It is explanatory drawing which shows the external appearance of a digital camera, and arrangement | positioning of a photographic lens. It is sectional drawing which shows the structure of a photographic lens. It is explanatory drawing which shows the mode of a notch. It is explanatory drawing which shows the example which provided the notch in the lens of the back of a prism. It is explanatory drawing which shows the example which forms the external shape of a lens in a non-rotationally symmetrical shape according to an imaging | photography screen. It is explanatory drawing which shows the other aspect of a notch. 2 is a cross-sectional view of a photographic lens of Example 1. FIG. 6 is a cross-sectional view of a photographic lens according to a modified example of Embodiment 1. FIG. 6 is a cross-sectional view of a photographic lens of Example 2. FIG. 6 is a cross-sectional view of a photographic lens of Example 3. FIG. 6 is a cross-sectional view of a photographic lens of Example 4. FIG.

  As shown in FIG. 1, a digital camera (imaging device) 11 is a digital camera that acquires image data of a subject by photoelectrically converting light from the subject, and includes a photographing lens 12, an image sensor 13 and the like. This digital camera 11 is a thin digital camera, and its thickness direction (W direction) is thinner than the vertical direction (V direction) and the horizontal direction (H direction). The front surface of the digital camera 11 is formed in a substantially rectangular shape, and the H direction is longer than the V direction. In addition, the shooting screen of the digital camera 11 has a rectangular range in which the H direction is longer than the V direction.

  The image sensor 13 is provided at the rear end of the photographic lens 12 and outputs image data of the subject by photoelectrically converting an image formed on the rectangular imaging surface 14 by the photographic lens 12. The image sensor 13 is arranged such that the long side direction of the imaging surface 14 is parallel to the W direction and the short side direction is parallel to the V direction.

  The photographic lens 12 is a lens that forms an image on the imaging surface 14 by bending an optical path of light incident from a subject 90 degrees in the H direction, and is placed in a rectangular parallelepiped case, with its long side extending along the H direction. It is placed in the digital camera 11 in a standing state. The photographing lens 12 is a so-called zoom lens, and zooming is performed by moving a lens or a lens group constituting the photographing lens 12 and changing the distance between the lenses. Further, among the lenses constituting the photographic lens 12, the lens arranged closest to the subject side has a rectangular range that is longer in the H direction than in the V direction exposed on the front surface of the digital camera 11 in accordance with the photographic screen. .

  As shown in FIG. 2, the photographing lens 12 includes first to fourth lens groups G1 to G4 in order from the front (subject side). The first lens group G1 is a lens group that is disposed closest to the subject among the lens groups G1 to G4 constituting the photographing lens 12, and includes a prism (reflecting member) 26 that bends the optical path by 90 degrees, It consists of a negative lens (first lens) 27 disposed in front. Further, all the lenses constituting the first lens group G1 are fixedly arranged with respect to the optical axis L0.

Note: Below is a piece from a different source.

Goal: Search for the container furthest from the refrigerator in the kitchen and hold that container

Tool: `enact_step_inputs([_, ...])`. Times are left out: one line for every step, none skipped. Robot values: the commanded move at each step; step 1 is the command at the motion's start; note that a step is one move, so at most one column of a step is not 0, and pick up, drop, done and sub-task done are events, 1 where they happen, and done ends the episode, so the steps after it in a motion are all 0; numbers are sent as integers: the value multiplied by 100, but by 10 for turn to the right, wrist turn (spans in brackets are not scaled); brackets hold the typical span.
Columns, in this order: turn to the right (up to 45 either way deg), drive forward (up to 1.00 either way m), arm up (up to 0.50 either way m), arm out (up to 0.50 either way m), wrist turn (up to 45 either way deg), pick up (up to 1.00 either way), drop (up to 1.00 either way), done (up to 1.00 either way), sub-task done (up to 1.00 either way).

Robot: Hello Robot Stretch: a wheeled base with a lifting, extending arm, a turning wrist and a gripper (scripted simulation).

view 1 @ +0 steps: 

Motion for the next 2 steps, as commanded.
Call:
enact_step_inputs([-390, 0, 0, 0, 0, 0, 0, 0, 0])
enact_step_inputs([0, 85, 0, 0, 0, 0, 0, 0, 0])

  The second lens group G2 is composed of a plurality of lenses, and is arranged behind the first lens group G1 (image side) and is movably provided along the optical axis L0. The photographic lens 12 is zoomed by moving the second lens group G2 and a third lens group G3 (to be described later) along the optical axis L0 and adjusting the distance between the lens groups 21 to 24 constituting the photographic lens 12. I do. For example, the photographing lens 12 becomes the wide-angle end when the second lens group G2 is moved to the farthest position from the first lens group G1, and the focal length is the shortest. Further, when the second lens group G2 is moved to a position closest to the first lens group G1, the telephoto end is obtained, and the focal length is longest.

  The third lens group G3 includes a stop 28 and a plurality of lenses, and is provided behind the second lens group G2 so as to be movable along the optical axis L0. Further, as described above, the third lens group G3 is moved in conjunction with the movement of the second lens group G2, and is responsible for zooming of the photographing lens 12.

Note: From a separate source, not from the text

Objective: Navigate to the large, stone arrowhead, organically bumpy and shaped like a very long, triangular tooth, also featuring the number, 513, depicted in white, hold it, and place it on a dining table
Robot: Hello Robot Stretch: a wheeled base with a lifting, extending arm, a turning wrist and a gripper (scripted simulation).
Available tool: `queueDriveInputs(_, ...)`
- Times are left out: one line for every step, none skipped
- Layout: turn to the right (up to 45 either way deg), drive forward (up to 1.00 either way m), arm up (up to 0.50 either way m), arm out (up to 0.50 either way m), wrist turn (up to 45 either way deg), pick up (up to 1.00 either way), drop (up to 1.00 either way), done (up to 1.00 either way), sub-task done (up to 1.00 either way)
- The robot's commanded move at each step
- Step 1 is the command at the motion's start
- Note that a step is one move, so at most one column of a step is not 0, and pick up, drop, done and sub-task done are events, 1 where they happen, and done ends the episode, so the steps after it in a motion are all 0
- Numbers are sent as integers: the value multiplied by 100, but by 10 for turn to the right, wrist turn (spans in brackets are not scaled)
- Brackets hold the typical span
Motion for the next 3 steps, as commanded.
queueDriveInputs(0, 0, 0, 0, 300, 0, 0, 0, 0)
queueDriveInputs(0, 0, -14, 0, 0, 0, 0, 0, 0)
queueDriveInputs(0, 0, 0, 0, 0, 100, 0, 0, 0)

  The fourth lens group G4 is arranged closest to the image side and fixed with respect to the optical axis L0. The fourth lens group G4 has a positive refractive power as a whole, and forms an image of light from the subject on the imaging surface 32 through the cover glass 31 of the imaging element 13.

  The photographic lens 12 is configured as described above, and a notch along the outer edge is provided on the prism 26 side of at least one of the lenses arranged adjacent to the front and rear of the prism 26. For example, as shown in FIG. 3A, in the photographing lens 12, a notch 36 is provided in the outer edge portion of the negative lens 27. This notch 36 is provided at the outer edge portion of the negative lens 27 on the prism 26 side, an annular cross section 37a substantially perpendicular to the radial direction of the negative lens 27, and substantially parallel to the radial direction of the negative lens and to the optical axis L0. And is formed by a substantially vertical annular cross section 37b.

  As shown in FIG. 3B, the notch 36 has a radial size (the radial length of the cross section 37b) and a size in the optical axis L0 direction (the length of the cross section 37a in the optical axis L0 direction). The second lens group G2 is formed in such a size that the end of the second lens group G2 enters the notch 36 when the second lens group G2 is moved to the position closest to the prism 26. Therefore, the size of the notch 36 in the radial direction is determined according to the diameter of the second lens group G2 and the thickness of the support member 38 that supports the second lens group G2, and the second lens group G2 is connected to the prism 26. When moved to the closest position, the end of the second lens group G2 including the support member 38 and the end of the negative lens 27 are formed so as to enter the notch 36 without physically interfering with each other. Similarly, the size of the notch 36 in the direction of the optical axis L0 is determined according to the diameter of the second lens group G2, and is supported when the second lens group G2 is moved to a position closest to the prism 26. The end of the second lens group G2 including the member 38 and the end of the negative lens 27 are formed so as to enter the notch 36 without physically interfering with each other.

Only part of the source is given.